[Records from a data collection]

————

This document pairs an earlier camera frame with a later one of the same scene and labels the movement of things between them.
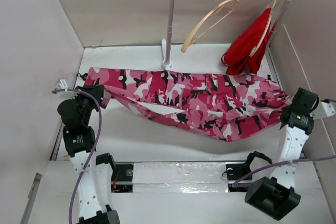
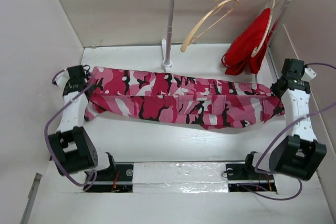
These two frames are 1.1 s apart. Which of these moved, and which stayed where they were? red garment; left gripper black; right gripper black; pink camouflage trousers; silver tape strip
Moved: pink camouflage trousers; left gripper black; right gripper black
Stayed: red garment; silver tape strip
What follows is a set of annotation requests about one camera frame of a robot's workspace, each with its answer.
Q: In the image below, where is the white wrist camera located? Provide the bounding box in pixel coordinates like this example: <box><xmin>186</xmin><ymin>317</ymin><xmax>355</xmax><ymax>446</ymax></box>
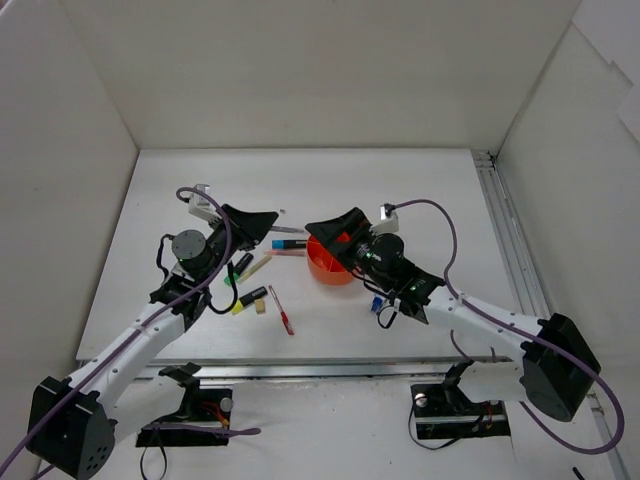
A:
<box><xmin>188</xmin><ymin>193</ymin><xmax>220</xmax><ymax>224</ymax></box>
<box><xmin>370</xmin><ymin>203</ymin><xmax>399</xmax><ymax>235</ymax></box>

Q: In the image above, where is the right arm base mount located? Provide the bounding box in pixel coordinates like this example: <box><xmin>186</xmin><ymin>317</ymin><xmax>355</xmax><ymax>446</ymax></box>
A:
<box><xmin>407</xmin><ymin>360</ymin><xmax>511</xmax><ymax>452</ymax></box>

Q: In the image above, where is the red gel pen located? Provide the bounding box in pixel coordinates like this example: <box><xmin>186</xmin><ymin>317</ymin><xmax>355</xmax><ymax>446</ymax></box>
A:
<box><xmin>268</xmin><ymin>285</ymin><xmax>295</xmax><ymax>336</ymax></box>

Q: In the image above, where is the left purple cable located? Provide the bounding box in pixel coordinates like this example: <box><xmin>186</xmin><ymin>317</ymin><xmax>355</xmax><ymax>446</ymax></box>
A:
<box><xmin>0</xmin><ymin>185</ymin><xmax>262</xmax><ymax>480</ymax></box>

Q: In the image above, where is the front aluminium rail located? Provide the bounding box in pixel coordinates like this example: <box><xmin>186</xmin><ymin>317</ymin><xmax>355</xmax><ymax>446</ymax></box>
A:
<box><xmin>74</xmin><ymin>355</ymin><xmax>516</xmax><ymax>384</ymax></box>

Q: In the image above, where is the yellow cap black highlighter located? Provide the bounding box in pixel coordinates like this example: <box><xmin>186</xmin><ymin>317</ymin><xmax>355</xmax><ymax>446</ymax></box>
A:
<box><xmin>231</xmin><ymin>286</ymin><xmax>268</xmax><ymax>315</ymax></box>

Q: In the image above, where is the right aluminium rail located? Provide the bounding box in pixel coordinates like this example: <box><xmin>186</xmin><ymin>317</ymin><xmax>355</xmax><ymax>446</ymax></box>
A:
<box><xmin>471</xmin><ymin>150</ymin><xmax>631</xmax><ymax>479</ymax></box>

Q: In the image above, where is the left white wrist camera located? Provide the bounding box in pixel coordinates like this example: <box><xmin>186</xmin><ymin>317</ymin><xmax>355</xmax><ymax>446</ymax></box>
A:
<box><xmin>188</xmin><ymin>193</ymin><xmax>220</xmax><ymax>224</ymax></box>

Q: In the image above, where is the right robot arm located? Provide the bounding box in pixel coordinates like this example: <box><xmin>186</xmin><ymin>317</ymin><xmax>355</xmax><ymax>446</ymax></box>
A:
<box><xmin>305</xmin><ymin>204</ymin><xmax>601</xmax><ymax>422</ymax></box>

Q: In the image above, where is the slim yellow marker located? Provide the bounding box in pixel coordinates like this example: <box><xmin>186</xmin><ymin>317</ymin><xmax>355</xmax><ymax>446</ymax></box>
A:
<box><xmin>239</xmin><ymin>255</ymin><xmax>272</xmax><ymax>283</ymax></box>

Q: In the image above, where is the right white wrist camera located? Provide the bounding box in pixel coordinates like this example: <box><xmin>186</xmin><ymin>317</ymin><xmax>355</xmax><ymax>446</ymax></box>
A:
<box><xmin>370</xmin><ymin>203</ymin><xmax>399</xmax><ymax>235</ymax></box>

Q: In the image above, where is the blue cap black highlighter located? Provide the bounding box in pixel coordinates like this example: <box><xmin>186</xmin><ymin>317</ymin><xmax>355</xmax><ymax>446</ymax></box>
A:
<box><xmin>271</xmin><ymin>239</ymin><xmax>307</xmax><ymax>250</ymax></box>

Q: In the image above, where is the slim pink orange marker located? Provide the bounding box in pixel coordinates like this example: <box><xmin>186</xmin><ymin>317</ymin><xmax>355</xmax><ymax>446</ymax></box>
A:
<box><xmin>263</xmin><ymin>249</ymin><xmax>307</xmax><ymax>258</ymax></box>

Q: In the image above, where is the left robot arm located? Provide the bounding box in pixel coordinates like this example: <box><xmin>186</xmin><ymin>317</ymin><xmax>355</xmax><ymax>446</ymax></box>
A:
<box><xmin>26</xmin><ymin>204</ymin><xmax>279</xmax><ymax>479</ymax></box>

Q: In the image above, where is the green cap black highlighter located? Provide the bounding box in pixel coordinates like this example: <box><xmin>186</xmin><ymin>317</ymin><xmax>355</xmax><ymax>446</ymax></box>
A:
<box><xmin>224</xmin><ymin>252</ymin><xmax>254</xmax><ymax>286</ymax></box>

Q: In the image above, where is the clear bottle blue cap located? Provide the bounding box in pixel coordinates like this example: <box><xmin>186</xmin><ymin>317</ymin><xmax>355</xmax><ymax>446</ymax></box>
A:
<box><xmin>370</xmin><ymin>296</ymin><xmax>386</xmax><ymax>314</ymax></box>

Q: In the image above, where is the aluminium rail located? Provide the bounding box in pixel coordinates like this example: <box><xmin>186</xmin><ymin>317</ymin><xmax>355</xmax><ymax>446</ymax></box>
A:
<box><xmin>74</xmin><ymin>355</ymin><xmax>516</xmax><ymax>384</ymax></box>
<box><xmin>471</xmin><ymin>150</ymin><xmax>631</xmax><ymax>479</ymax></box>

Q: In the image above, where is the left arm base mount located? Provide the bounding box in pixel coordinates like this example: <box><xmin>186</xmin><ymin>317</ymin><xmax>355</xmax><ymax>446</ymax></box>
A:
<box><xmin>135</xmin><ymin>363</ymin><xmax>233</xmax><ymax>448</ymax></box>

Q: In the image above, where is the orange round compartment organizer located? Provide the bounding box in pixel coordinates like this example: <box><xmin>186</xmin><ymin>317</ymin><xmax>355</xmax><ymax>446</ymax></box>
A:
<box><xmin>306</xmin><ymin>236</ymin><xmax>354</xmax><ymax>287</ymax></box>

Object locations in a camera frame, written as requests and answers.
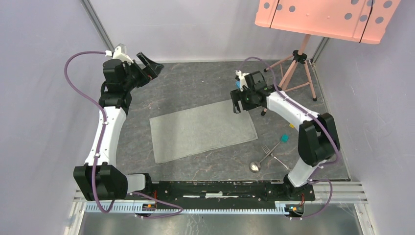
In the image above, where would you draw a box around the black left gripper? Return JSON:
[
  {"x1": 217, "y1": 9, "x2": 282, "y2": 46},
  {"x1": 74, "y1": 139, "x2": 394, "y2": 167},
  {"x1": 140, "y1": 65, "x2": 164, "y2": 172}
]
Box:
[{"x1": 122, "y1": 52, "x2": 164, "y2": 91}]

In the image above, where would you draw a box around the grey cloth napkin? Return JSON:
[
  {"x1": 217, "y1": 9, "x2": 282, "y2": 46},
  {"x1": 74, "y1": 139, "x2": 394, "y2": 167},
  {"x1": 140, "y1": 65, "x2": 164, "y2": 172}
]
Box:
[{"x1": 149, "y1": 100, "x2": 258, "y2": 164}]

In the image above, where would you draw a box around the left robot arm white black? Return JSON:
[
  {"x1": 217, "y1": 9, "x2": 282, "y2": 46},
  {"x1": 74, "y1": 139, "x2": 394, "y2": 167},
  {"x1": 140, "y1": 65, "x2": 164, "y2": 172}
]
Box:
[{"x1": 73, "y1": 51, "x2": 164, "y2": 201}]

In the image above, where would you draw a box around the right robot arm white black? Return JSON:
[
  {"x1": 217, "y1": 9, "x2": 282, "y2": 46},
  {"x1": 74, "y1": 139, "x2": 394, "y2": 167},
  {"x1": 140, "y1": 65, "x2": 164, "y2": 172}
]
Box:
[{"x1": 231, "y1": 70, "x2": 341, "y2": 200}]

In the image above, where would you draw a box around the silver fork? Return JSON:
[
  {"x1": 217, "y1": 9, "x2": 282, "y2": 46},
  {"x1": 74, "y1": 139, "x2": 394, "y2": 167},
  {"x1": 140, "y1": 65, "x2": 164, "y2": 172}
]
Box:
[{"x1": 260, "y1": 145, "x2": 291, "y2": 171}]

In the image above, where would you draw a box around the teal cube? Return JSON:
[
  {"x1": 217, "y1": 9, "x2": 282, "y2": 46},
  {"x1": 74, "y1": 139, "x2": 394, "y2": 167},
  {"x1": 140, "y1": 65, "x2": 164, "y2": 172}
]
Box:
[{"x1": 280, "y1": 134, "x2": 289, "y2": 142}]

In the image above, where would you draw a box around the silver spoon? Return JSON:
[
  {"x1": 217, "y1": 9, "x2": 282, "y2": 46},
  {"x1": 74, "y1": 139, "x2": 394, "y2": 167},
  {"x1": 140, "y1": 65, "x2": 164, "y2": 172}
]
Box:
[{"x1": 249, "y1": 142, "x2": 281, "y2": 173}]

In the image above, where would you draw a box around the pink music stand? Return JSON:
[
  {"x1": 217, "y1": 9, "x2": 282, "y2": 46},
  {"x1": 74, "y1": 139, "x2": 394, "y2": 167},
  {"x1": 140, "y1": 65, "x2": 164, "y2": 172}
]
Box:
[{"x1": 254, "y1": 0, "x2": 401, "y2": 117}]

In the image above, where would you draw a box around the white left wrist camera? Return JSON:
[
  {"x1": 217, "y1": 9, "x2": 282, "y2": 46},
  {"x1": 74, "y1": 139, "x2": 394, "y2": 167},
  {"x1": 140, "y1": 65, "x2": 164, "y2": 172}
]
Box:
[{"x1": 105, "y1": 44, "x2": 133, "y2": 65}]

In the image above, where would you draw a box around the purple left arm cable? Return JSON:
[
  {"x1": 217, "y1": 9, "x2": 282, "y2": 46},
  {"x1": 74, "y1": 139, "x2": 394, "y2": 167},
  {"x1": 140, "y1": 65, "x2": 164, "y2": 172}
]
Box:
[{"x1": 64, "y1": 50, "x2": 184, "y2": 220}]

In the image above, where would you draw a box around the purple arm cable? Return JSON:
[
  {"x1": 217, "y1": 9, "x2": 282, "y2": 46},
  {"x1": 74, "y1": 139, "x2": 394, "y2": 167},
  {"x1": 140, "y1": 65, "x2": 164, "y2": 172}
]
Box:
[
  {"x1": 64, "y1": 50, "x2": 184, "y2": 220},
  {"x1": 238, "y1": 56, "x2": 340, "y2": 220}
]

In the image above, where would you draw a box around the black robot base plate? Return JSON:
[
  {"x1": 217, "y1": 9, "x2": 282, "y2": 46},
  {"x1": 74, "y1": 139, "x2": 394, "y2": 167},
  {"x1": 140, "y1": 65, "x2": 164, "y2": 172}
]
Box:
[{"x1": 142, "y1": 181, "x2": 316, "y2": 210}]

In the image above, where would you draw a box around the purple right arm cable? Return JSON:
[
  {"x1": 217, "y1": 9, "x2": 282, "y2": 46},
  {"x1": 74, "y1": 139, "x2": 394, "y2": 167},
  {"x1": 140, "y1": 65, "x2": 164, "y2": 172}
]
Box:
[{"x1": 238, "y1": 56, "x2": 340, "y2": 220}]

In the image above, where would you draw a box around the white slotted cable duct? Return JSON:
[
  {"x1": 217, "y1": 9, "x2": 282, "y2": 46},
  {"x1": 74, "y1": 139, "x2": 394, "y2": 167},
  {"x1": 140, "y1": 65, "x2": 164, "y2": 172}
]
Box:
[{"x1": 85, "y1": 203, "x2": 289, "y2": 215}]

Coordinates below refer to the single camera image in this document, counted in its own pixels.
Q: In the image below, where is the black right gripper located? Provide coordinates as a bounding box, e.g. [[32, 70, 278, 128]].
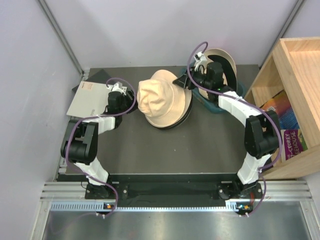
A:
[[173, 67, 212, 91]]

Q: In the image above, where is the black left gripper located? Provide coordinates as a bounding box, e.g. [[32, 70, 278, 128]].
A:
[[118, 89, 145, 115]]

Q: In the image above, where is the cream bucket hat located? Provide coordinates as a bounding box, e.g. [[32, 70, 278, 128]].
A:
[[158, 89, 193, 130]]

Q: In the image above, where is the beige black reversible hat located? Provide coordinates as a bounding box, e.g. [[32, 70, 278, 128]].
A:
[[137, 69, 186, 128]]

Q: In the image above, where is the black bucket hat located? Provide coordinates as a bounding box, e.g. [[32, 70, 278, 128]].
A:
[[157, 99, 193, 130]]

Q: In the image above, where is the tan black hat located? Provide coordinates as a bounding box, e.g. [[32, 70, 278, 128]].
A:
[[198, 48, 238, 92]]

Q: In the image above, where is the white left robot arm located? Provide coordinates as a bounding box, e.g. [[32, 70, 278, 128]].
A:
[[60, 90, 138, 199]]

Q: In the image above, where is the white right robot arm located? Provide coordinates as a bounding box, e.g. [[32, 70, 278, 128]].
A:
[[173, 61, 282, 198]]

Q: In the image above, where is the white calibration board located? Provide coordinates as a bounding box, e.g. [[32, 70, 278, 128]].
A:
[[66, 81, 110, 118]]

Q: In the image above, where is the teal plastic bin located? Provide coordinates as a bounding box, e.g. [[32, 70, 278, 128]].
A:
[[184, 66, 239, 114]]

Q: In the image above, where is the dark grey foam pad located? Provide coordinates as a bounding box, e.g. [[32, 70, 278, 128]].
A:
[[71, 69, 118, 94]]

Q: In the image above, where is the wooden shelf box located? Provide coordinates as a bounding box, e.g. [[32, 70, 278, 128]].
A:
[[245, 36, 320, 180]]

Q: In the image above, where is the purple treehouse book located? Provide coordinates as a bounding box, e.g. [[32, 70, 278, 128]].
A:
[[281, 129, 308, 163]]

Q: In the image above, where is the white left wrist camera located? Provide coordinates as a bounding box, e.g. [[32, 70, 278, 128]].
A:
[[106, 82, 127, 95]]

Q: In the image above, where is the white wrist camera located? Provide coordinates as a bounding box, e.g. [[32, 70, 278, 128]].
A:
[[106, 82, 127, 95], [194, 51, 207, 71]]

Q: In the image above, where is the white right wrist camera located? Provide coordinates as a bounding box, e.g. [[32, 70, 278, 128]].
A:
[[194, 51, 207, 71]]

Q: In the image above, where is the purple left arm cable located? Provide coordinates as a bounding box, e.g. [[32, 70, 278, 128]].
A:
[[63, 77, 138, 212]]

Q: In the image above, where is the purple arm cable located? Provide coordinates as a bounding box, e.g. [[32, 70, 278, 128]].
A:
[[186, 41, 283, 217], [63, 77, 138, 212]]

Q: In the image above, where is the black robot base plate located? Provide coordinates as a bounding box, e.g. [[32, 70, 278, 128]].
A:
[[85, 173, 263, 208]]

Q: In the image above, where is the aluminium frame rail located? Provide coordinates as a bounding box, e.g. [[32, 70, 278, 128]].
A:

————

> **Activity**
Copy the lines from the entries above in which the word "yellow" appears.

> **Answer section**
Q: In the image above, where is the yellow cap black highlighter located? Provide the bounding box in pixel coordinates like this example: <box><xmin>186</xmin><ymin>317</ymin><xmax>355</xmax><ymax>446</ymax></box>
Q: In the image above, where is the slim yellow marker located? Provide the bounding box in pixel coordinates like this example: <box><xmin>186</xmin><ymin>317</ymin><xmax>355</xmax><ymax>446</ymax></box>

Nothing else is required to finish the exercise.